THE HISTORY OF MANAGEMENT OF OPEN FRACTURES

JAMES HARKNESS, M.D.

 

     Throughout history open fracture has been greatly feared due to the high incidence of infection leading to death.  Until the beginning of the twentieth century the most dependable way avoiding such an unhappy result was to carry out early amputation.  Hippocrates summed it up by saying”...not to reduce it is to incur the reproach of ignorance; to reduce it is to increase the chance of death.”  However, he did, in spite of his misgivings, give instructions as to the reduction fractures with protruding bones by the use of a mochlieus, an iron lever flattened at one end, to shoe-horn the bones back into the limb, and treat the wound by a pitch and cerate dressing.

     Ambroise Pare’ in 1561 was crossing the Seine on a ferry when his fractious horse kicked him.  He had his colleague Richard Hubert treat the resulting open fracture but gave him the following instructions “If the wound were too small, he should enlarge it with a razor, so as more easily to replace the bones in their natural position; and that he should carefully explore the wound with his fingers rather than any instrument (the sense of touch affording the greatest certainty) in order to remove such fragments, and bits of bone as might be completely detached; pressing out and evacuating also the blood which is abundantly effused about the wound”.

     Another great surgeon, Percival Pott, fell off his horse in Southwark and sustained an open fracture of the tibia.  He had the presence of mind to instruct some porters to take a door off its hinges and transport him on this litter to a surgeon.  Several surgeons agreed that amputation would be the best course and Pott concurred.  The leg was saved, however by the timely intervention of William Nourse, to whom Pott had been apprenticed, who dressed and immobilized the leg with a happy result.  During his convalescence, Pott wrote “Some General Remarks on Fractures and Dislocations” (1768) in a period of two weeks.  Surely antoxample of industry that others should follow. 

     Trauma management has always been advanced by the experience gained by surgeons during wartime.  Napoleon had a superb surgeon-general, Baron Larrey, who organized “Flying Ambulances” to pick up wounded soldiers and transport them with the minimum delay after wounding to field hospitals.  During this period the concept of “debridement” was introduced, perhaps by Desault or one of the other French surgeons.  Debridement literally means the unbridling of a horse and has nothing to do with removal of debris.  It consists of enlarging a wound so that the depths can be explored and to provide free drainage by incising fascia and removing damaged tissue.  This has continued to be the most important single measure in the management of open fracture until the present day.

     The Civil War produced a plethora of open fractures.  Perhaps the most used text-books followed in the management of fractures where Malgaigne’s “Traite’ des Fractures et des Luxation” (1847) and James Symes’, “Principles and Practical Surgery for Field and Hospital” which espoused the principles of debridement.
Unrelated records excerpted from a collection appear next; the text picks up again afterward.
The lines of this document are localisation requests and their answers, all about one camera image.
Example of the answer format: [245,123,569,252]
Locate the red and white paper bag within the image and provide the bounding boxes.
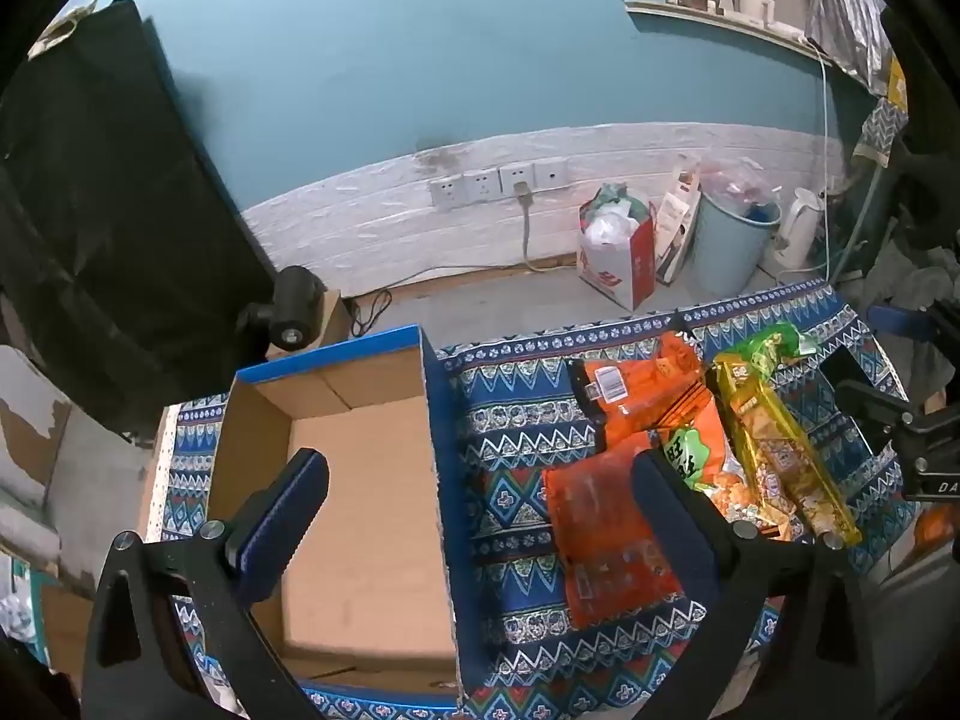
[577,183,660,313]

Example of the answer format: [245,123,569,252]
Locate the small brown cardboard box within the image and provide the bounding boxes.
[319,289,362,350]

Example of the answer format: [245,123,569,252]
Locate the black camera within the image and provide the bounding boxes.
[237,265,326,352]

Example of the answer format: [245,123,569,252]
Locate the black backdrop cloth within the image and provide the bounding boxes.
[0,0,280,437]

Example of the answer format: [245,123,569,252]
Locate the orange translucent packet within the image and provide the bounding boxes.
[543,431,707,629]

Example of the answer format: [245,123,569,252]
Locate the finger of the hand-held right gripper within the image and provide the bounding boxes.
[868,302,940,343]
[834,380,920,430]

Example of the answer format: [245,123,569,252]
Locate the zigzag patterned cloth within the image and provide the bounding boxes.
[853,96,910,168]

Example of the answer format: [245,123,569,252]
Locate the wall shelf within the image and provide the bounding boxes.
[624,0,835,62]

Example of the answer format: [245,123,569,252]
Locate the grey plug with cable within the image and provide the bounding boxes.
[511,181,557,273]

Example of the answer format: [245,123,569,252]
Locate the green crinkled snack packet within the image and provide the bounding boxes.
[739,321,820,372]

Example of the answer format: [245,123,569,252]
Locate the blue cardboard box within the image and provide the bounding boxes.
[206,324,466,713]

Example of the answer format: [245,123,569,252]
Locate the black cable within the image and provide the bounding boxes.
[343,287,393,337]

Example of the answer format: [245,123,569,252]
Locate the white hanging cable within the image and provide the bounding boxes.
[816,45,836,280]

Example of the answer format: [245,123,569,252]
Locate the white packaging box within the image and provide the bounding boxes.
[655,157,703,287]

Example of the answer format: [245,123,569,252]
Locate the green and orange snack packet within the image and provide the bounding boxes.
[656,397,788,541]

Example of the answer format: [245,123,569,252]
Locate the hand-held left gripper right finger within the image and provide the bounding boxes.
[630,450,893,720]

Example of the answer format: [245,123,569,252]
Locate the silver foil sheet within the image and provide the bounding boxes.
[805,0,895,95]

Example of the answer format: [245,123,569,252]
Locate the long gold snack packet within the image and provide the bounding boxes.
[709,349,862,550]

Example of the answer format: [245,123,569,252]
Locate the person's grey clothing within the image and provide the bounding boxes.
[861,236,960,312]

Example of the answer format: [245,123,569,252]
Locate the white electric kettle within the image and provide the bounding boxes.
[771,187,827,272]

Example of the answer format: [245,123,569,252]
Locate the orange snack packet black ends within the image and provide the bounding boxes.
[568,330,713,455]

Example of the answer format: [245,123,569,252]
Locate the pale blue waste bin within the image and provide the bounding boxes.
[688,184,782,298]

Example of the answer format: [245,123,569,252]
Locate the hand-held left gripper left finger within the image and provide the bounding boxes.
[81,448,331,720]

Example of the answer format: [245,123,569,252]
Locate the blue patterned blanket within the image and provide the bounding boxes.
[146,279,922,720]

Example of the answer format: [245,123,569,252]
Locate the plastic waste in bin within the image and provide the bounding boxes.
[701,157,782,224]

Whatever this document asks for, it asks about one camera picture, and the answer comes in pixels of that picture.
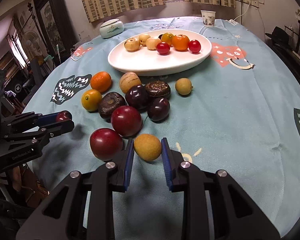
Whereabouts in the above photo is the dark red cherry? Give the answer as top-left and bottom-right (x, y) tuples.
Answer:
(55, 110), (73, 122)

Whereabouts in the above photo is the red cherry tomato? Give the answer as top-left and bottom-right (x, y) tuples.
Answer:
(156, 42), (171, 55)
(188, 39), (202, 54)

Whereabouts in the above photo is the black hat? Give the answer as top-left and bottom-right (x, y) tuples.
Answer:
(265, 27), (290, 45)

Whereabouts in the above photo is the spotted tan pepino melon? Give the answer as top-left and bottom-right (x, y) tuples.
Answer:
(124, 37), (141, 52)

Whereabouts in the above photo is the brown wrinkled passion fruit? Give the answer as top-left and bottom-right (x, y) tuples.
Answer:
(144, 80), (171, 99)

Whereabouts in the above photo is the white charger cable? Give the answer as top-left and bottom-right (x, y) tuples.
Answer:
(226, 1), (243, 26)

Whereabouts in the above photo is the white lidded ceramic jar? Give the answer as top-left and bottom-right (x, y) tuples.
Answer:
(99, 19), (125, 39)

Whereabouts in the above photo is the dark wrinkled passion fruit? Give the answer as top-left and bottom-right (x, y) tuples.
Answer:
(98, 92), (127, 122)

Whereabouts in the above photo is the person's left hand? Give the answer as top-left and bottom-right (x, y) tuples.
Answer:
(0, 165), (24, 193)

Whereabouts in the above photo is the white wall socket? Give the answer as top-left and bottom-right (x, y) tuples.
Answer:
(236, 0), (260, 7)

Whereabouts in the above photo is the orange tangerine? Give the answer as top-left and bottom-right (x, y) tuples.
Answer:
(171, 34), (190, 51)
(90, 71), (112, 93)

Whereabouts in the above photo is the tan round pear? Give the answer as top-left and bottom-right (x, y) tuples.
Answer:
(146, 36), (162, 51)

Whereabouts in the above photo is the white electric fan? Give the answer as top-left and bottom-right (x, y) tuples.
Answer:
(22, 30), (42, 60)

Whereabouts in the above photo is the dark framed painting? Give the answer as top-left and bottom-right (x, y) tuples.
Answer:
(33, 0), (77, 63)

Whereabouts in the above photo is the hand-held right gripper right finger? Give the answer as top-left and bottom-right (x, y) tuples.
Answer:
(161, 137), (282, 240)

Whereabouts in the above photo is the dark purple plum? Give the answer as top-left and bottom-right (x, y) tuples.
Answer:
(125, 85), (149, 111)
(147, 97), (171, 122)

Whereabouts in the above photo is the red plum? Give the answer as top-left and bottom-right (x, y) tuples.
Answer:
(111, 105), (143, 137)
(89, 128), (124, 161)

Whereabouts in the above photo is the yellow citrus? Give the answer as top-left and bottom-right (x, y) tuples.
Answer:
(161, 32), (175, 46)
(81, 89), (103, 112)

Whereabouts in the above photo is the person's dark clothing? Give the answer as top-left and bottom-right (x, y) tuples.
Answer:
(0, 184), (49, 240)

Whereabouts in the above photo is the white mop handle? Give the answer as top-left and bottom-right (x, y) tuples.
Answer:
(55, 44), (62, 65)

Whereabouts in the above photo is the printed paper cup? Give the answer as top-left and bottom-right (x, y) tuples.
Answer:
(200, 10), (216, 28)

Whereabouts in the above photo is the blue printed tablecloth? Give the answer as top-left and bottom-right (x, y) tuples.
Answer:
(27, 16), (300, 240)

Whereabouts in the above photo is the small tan longan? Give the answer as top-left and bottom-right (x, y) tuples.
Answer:
(175, 78), (192, 96)
(133, 133), (162, 161)

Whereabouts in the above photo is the white plate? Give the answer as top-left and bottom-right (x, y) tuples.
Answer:
(107, 29), (212, 77)

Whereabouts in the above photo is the black desk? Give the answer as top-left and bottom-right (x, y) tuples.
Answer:
(265, 37), (300, 88)

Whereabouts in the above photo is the striped tan pepino melon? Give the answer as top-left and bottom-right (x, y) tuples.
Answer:
(119, 72), (142, 93)

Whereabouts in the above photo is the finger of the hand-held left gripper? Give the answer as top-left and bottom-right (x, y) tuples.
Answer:
(0, 111), (65, 133)
(4, 119), (75, 146)

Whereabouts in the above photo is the yellow pear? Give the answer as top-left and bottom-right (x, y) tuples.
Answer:
(138, 33), (151, 47)

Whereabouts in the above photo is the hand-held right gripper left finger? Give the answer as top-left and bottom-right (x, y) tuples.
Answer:
(16, 138), (135, 240)
F.H. Hamilton, Professor of Military Surgery and Hygiene at Belleview Hospital Medical College and Long Island College Hospital, wrote in his, “A Treatise on Military Surgery and Hygiene” (1863) “gunshot fractures of the upper extremity don’t demand amputation and those of the lower extremity generally do so”.  He had discouraging words about open fractures of the head and neck of femur—“They generally die not matter whether you excise, amputate or treat as a fracture without the knife”.  He had seen no resections of the shaft of the femur which did not terminate fatally.  His advice regarding the reduction of open fractures with protruding fractures was – 1) Apply extension and counter extension 2) Place finger in the wound and stretch the skin over the sharp point or use a spatula made from a piece of shingle, and 3) Enlarge the wound only as a last resort.  To save a limb with a gunshot fracture, he advised the removal of all loose pieces of bone and foreign bodies, and that any portion of integument, fascia or muscles entangled in a wound which prevent a thorough exploration or the free drainage of blood or matter must be divided.  Hamilton also advised against the early closure of wounds in open fractures – a sterling principle that had to be relearned by each generation of surgeons in subsequent wars.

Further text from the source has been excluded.